The prevalence and incidence of diabetes is increasing worldwide. In the United States, over 25 million people (8.3% of the population) have diabetes, 7 million of which have not been diagnosed. There were 1.9 million new adult diagnoses in 2010 alone, and an alarming 79 million Americans are at risk of developing diabetes. Type 2 is the most common form, affecting 90-95% of adults diagnosed with diabetes. Diabetes is the seventh leading cause of mortality, and the risk of death amongst people with the disease is twice that of people without diabetes of a similar age. Diabetes is also the leading cause of kidney failure, lower limb amputations, and blindness in the United States, and is one of the leading causes of heart disease and stroke. Due to the complexity of the disease and its comorbidities, management of diabetes can be complicated. The advent of new drugs and treatment options adds another layer of complexity, making it difficult for primary care providers to make decisions surrounding optimal treatment plans. According to the Centers for Disease Control, approximately 60 percent of people with diabetes do not achieve their target blood sugar levels with their current treatment regimen. (Saydah SH, Fradkin J and Cowie CC. Poor control of risk factors for vascular disease among adults with previously diagnosed diabetes. JAMA. 2004;291:335-42). The financial burden of diabetes is huge: total treatment costs in the United States add up to approximately $174 million per year.
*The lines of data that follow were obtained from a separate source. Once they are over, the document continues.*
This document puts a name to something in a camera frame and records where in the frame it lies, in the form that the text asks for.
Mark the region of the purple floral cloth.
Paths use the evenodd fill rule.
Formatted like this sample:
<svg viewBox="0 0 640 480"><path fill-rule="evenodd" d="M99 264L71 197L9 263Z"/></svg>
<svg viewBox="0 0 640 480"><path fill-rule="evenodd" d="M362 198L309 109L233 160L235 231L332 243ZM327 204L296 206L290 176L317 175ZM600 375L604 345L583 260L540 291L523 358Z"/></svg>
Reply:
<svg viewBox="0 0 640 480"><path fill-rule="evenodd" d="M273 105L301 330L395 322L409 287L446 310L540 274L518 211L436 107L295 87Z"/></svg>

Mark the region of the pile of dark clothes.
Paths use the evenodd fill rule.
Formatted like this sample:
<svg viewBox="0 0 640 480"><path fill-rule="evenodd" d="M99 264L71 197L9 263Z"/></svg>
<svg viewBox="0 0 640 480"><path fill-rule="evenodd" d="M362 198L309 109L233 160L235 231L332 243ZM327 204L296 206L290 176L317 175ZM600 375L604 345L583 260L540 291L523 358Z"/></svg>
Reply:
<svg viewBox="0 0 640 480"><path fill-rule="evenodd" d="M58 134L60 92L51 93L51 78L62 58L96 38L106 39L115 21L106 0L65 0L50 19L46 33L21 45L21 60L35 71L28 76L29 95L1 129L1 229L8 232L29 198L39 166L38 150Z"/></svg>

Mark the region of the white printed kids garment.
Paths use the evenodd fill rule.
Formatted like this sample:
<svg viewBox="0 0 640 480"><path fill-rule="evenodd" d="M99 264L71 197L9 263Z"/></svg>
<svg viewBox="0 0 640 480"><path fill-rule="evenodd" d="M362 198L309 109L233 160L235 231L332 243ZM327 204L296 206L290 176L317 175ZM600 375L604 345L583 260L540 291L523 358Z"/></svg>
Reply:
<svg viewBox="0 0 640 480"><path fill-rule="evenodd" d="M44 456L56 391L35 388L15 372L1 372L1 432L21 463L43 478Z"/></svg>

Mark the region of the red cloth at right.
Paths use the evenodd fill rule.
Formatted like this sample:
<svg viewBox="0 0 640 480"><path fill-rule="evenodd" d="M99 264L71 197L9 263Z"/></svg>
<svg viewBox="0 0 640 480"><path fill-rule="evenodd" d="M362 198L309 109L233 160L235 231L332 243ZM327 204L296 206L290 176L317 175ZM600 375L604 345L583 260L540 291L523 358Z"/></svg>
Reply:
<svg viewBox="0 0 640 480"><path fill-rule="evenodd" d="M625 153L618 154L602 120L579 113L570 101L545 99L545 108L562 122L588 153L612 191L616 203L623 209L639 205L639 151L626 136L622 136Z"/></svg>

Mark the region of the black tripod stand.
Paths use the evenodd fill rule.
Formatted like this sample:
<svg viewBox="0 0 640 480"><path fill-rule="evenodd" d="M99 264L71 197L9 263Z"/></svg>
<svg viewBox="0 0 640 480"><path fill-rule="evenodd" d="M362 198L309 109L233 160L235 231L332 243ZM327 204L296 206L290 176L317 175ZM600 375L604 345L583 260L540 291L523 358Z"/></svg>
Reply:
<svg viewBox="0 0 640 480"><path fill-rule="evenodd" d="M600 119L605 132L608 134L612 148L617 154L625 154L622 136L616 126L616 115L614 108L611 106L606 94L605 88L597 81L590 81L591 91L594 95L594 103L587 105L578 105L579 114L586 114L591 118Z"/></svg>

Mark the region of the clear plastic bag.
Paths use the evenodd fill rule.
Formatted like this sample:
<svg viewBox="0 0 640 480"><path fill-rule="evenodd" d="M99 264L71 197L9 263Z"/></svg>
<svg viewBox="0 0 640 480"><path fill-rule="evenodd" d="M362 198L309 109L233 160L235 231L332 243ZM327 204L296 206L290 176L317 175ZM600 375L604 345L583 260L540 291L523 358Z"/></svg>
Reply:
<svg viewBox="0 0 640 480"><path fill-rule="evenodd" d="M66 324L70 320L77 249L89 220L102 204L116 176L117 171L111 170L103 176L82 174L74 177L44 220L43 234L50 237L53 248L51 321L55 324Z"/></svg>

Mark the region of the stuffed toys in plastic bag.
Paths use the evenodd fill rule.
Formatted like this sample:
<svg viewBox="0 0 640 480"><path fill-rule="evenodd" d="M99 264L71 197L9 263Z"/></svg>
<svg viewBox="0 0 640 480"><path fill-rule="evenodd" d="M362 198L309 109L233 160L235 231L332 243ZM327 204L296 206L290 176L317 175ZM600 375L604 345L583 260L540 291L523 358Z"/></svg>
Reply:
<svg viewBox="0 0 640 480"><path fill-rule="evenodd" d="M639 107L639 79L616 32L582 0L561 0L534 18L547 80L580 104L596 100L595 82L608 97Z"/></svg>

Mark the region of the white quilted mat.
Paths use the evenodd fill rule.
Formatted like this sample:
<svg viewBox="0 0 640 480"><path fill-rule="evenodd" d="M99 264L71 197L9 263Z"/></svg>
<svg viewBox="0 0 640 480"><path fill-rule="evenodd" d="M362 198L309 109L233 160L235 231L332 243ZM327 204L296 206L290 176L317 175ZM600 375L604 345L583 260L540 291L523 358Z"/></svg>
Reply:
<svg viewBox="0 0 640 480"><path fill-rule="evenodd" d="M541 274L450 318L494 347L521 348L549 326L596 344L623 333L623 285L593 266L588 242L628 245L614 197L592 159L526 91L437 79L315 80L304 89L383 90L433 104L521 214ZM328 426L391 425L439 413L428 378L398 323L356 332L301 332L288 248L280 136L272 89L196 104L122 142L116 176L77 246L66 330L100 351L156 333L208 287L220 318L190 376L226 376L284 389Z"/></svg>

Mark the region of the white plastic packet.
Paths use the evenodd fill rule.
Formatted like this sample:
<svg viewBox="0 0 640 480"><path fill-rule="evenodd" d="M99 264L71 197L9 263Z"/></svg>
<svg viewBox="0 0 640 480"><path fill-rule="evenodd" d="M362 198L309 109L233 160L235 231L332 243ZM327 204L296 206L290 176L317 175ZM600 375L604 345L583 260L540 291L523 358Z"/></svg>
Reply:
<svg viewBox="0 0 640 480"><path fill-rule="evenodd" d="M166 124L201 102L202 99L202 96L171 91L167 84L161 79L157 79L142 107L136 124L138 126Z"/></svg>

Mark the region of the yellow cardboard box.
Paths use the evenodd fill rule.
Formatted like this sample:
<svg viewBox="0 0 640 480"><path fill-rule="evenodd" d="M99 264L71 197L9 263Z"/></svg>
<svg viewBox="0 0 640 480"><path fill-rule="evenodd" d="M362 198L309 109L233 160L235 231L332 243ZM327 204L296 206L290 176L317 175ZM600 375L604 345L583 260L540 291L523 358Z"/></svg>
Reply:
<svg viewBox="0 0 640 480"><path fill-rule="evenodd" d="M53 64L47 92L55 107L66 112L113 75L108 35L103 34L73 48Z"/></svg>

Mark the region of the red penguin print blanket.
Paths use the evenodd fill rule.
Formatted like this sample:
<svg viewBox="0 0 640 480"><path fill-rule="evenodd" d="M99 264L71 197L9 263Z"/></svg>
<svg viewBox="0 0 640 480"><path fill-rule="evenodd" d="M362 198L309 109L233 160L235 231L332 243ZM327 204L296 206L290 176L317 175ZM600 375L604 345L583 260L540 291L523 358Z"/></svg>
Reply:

Unfortunately, Monroe County is behind the curve with regards to the diagnosis and treatment of diabetes. According to the CDC, 8.5% of adults in Monroe County have been diagnosed with diabetes and 30% of adults in Monroe County are considered to be obese. The shortage of endocrinologists in Rochester and surrounding areas (there are approximately 12 full-time endocrinologists, or one endocrinologist for every 6900 individuals with diabetes), means that primary care providers in this region carry the burden of trying to prevent, diagnose and treat diabetes and its associated complications.
This educational activity will provide primary care physicians, pediatricians, mid-level providers, endocrinologists, nephrologists, dieticians, and other allied health professionals with updates in diabetes research and treatment options, including the importance of taking a multifaceted and patient-centered approach to diabetes care. (Although diabetes management generally begins with diet and exercise, as the disease progresses over time, treatment options will be required to control blood sugar levels, blood pressure, cholesterol and triglycerides - microvascular and/or macrovascular complications.)
At the conclusion of this activity, participants should be able to:
- Describe the signs and symptoms of hypoglycemia.
- Develop strategies to avoid hypoglycemia in patients taking medications for diabetes.
- Explain how to make the diagnosis of PCOS and how to treat PCOS depending on the patients specific concerns.
- Discuss the barriers that patients face when trying to treat their diabetes and list personal approaches to overcome these barriers.
- Develop a diet and exercise plan that fits the specific needs of each of their diabetes patients.
- Explain the difficulties facing diabetic children and their families and develop strategies to help overcome these difficulties.
- Identify the benefits and risks of incretin therapy in diabetes.